How different would your top five look?
*According to SkyDemon users
Words Ian Seager
18 December 2023
If beauty is in the eye of the beholder then great airfields must surely be in the eye of the visitor. Every four weeks, SkyDemon tallies up the total number of movements by SkyDemon users at every airfield in Europe during the previous two years.
SkyDemon also notes how many unique customers visited each airfield at least once, and that produces the app’s airfield rankings. This data came from the very latest rankings produced at the end of November 2023.
There’s clearly a bit of a southern bias here, and while that could be that airfields are just better down here, we think it’s probably more to do with the distribution of pilots, given there’s some cracking airfields north of the M4! Feel free to use this link to post your top airfields in the related forum thread.
A well-deserved top spot for Turweston (affectionately known as Turdy by many). This Northamptonshire airfield combines hard and grass runways with a friendly welcome. There has been significant investment over the last few years, and the tower building (which also hosts the LAA) is home to a great café. Despite the ample seating (which includes tables on the balcony), it can get very busy – make sure you plan accordingly, particularly when the days get warmer.
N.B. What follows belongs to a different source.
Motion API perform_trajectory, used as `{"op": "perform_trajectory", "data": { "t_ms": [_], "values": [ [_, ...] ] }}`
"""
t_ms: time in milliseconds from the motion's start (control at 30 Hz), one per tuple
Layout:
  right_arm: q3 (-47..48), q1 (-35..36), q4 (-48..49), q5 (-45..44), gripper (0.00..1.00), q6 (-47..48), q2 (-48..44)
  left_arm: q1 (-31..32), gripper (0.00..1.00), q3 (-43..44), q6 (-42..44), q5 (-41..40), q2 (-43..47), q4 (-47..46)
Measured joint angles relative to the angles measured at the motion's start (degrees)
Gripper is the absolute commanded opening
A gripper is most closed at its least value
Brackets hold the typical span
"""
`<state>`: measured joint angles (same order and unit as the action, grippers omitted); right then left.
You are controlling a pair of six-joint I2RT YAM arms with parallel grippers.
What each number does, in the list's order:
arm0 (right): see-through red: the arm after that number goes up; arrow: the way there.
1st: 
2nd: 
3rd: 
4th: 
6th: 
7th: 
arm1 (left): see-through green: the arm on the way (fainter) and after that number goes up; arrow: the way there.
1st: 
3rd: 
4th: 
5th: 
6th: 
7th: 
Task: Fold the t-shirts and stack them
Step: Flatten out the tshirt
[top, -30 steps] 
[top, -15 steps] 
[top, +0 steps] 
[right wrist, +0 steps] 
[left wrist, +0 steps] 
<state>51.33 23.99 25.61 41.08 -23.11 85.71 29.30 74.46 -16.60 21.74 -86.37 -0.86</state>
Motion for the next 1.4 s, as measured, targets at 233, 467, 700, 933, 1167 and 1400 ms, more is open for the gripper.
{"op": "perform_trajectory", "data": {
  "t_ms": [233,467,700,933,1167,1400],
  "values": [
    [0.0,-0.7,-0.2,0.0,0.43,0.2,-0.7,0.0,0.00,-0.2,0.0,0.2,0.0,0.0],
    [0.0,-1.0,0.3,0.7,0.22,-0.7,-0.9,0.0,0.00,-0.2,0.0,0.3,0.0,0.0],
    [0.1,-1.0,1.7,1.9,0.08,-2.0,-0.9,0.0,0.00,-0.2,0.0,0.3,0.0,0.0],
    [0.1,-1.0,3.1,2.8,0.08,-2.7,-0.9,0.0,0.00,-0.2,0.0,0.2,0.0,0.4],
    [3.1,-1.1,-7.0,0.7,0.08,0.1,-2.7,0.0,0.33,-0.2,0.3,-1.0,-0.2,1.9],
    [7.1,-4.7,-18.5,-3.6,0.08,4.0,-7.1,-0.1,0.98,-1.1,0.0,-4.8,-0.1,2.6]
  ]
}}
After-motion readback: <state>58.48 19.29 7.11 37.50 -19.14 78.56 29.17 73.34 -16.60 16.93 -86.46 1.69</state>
This has to be one of the success stories of recent years. Dan Subhani has completely changed the feel of the airfield. Dan has invested in loads of seating, an astroturf runway, an extremely large model of a rocket and, most importantly, a wood-fired pizza oven! But even when that’s not fired up there’s plenty of other great food on the menu. Sandown (also known as Dandown for obvious reasons) is a brilliant example of a no-nonsense airfield, summed up perfectly by the slogan on the Sandown T-shirts, ‘No PPR, No Hi-Viz, No Miserable People’. Just brilliant.
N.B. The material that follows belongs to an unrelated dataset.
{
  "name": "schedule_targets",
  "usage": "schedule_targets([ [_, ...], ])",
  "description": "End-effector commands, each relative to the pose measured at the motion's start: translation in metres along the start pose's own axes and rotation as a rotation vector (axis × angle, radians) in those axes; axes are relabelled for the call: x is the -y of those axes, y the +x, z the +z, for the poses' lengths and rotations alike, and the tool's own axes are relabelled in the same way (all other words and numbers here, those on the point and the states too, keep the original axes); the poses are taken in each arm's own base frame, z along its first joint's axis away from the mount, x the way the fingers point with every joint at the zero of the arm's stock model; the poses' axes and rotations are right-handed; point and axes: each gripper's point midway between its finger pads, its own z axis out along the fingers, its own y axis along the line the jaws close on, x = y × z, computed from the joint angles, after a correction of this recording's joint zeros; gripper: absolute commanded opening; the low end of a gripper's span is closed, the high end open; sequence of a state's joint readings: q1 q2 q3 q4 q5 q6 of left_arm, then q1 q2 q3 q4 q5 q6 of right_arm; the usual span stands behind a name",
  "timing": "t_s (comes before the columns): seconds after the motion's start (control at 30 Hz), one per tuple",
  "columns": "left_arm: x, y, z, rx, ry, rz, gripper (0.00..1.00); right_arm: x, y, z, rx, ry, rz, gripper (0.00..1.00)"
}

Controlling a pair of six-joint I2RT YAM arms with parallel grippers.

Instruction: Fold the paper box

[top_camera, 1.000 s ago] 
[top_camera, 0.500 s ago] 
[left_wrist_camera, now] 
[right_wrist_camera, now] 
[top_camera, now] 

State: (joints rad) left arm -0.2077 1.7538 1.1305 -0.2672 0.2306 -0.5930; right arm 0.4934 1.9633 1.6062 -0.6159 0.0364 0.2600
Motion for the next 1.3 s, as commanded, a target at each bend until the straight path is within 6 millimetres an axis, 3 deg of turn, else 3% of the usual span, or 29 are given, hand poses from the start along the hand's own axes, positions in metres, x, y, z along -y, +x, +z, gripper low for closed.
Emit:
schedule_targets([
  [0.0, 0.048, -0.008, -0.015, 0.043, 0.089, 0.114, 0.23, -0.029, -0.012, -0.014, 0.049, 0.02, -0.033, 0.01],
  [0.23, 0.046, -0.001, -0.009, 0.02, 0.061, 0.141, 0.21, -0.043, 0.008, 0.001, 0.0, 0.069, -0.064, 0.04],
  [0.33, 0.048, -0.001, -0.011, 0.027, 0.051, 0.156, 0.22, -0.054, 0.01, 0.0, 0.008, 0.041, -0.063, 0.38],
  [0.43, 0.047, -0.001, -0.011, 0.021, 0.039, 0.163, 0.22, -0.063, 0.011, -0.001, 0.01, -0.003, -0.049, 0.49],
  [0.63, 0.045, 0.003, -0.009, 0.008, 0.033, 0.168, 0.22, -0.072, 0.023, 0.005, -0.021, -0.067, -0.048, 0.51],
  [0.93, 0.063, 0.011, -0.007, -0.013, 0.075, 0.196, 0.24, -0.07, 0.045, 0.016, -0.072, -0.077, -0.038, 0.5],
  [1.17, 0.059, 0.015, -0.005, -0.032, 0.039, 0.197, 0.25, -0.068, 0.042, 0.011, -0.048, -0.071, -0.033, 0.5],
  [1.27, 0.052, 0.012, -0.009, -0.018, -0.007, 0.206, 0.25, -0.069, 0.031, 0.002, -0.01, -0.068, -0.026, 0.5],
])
We all like to fly somewhere for that £100 bacon roll, but sometimes you want a destination with something other than a plate of hot food – and Duxford has that in spades. As the home of the Imperial War Museum, it offers what is probably the best aviation museum in the country. In addition to its world-class offerings, there is a hard and a grass runway and you’ll almost always see something interesting in the circuit or overhead. The museum is visited by more than 400,000 people every year, so you’ll get all of the facilities that you’d expect from a major attraction (including average quality, overpriced food).
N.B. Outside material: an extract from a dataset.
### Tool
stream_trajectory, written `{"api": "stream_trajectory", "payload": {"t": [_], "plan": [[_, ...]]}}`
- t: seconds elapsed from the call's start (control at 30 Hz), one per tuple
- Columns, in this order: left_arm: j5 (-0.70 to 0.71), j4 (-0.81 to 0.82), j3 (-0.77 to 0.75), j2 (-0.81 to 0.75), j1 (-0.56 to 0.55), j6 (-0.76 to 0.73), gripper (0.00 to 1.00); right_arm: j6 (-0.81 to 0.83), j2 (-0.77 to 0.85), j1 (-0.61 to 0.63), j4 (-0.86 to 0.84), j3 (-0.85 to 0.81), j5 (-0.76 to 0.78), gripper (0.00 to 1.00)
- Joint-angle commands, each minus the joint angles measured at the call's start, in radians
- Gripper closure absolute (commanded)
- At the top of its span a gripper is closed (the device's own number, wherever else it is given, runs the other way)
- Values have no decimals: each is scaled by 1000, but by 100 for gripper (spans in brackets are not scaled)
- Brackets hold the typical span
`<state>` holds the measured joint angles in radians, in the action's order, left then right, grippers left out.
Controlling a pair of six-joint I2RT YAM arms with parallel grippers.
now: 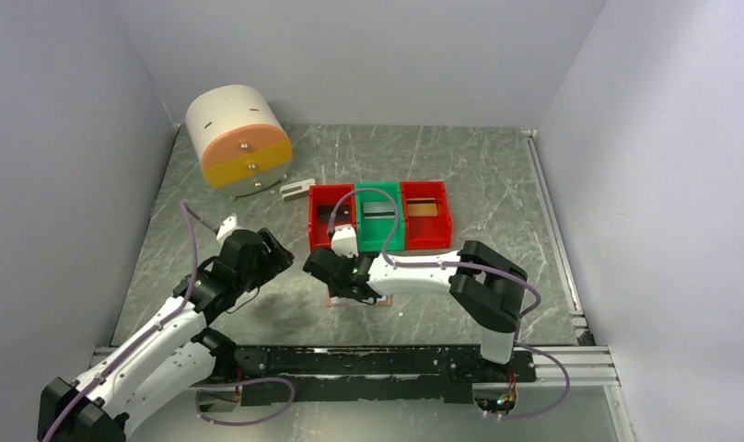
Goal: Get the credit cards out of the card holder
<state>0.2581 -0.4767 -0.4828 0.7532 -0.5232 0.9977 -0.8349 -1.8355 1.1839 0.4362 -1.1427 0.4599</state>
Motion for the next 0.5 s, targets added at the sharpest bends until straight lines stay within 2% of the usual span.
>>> {"api": "stream_trajectory", "payload": {"t": [0.0, 0.2, 0.27, 0.47], "plan": [[-16, 4, 6, -14, 8, -21, 14, -29, -19, -10, 23, 20, 20, 60], [-32, 6, -5, 18, 9, -30, 15, -27, 12, -27, -9, 54, 4, 65], [-43, 17, -2, 26, 8, -32, 16, -18, 22, -35, -38, 64, -26, 70], [-74, 42, -6, 48, 8, -55, 16, -26, 68, -54, -115, 105, -90, 73]]}}
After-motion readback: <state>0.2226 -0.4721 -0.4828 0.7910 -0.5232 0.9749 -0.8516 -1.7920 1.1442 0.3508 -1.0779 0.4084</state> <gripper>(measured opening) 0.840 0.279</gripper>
If you have never flown in before, the airport at Lee-on-Solent can look a bit intimidating, what with the co-location of the Fleetlands ATZ, the proximity of Solent’s controlled airspace, various noise sensitive areas… and a bird sanctuary a few miles to the east. Don’t be put off, like most things in aviation it’s less complicated than it looks. It’s a very short walk from the terminal to the sea, and a pleasant stroll along the beach will bring lots of refreshment options, plus the hovercraft museum!
I’ve come to think of Popham as the spiritual home of recreational aviation, at least in this part of the world. There’s no PPR, no yellow jackets, and when the air/ground radio operators go home they don’t roll up the runway and take it with them. The airfield remains available until 8pm and with a self-serve avgas pump that takes credit cards you can fuel up and carry on flying when other airfields are verboten. The offset approach on 26 is interesting too!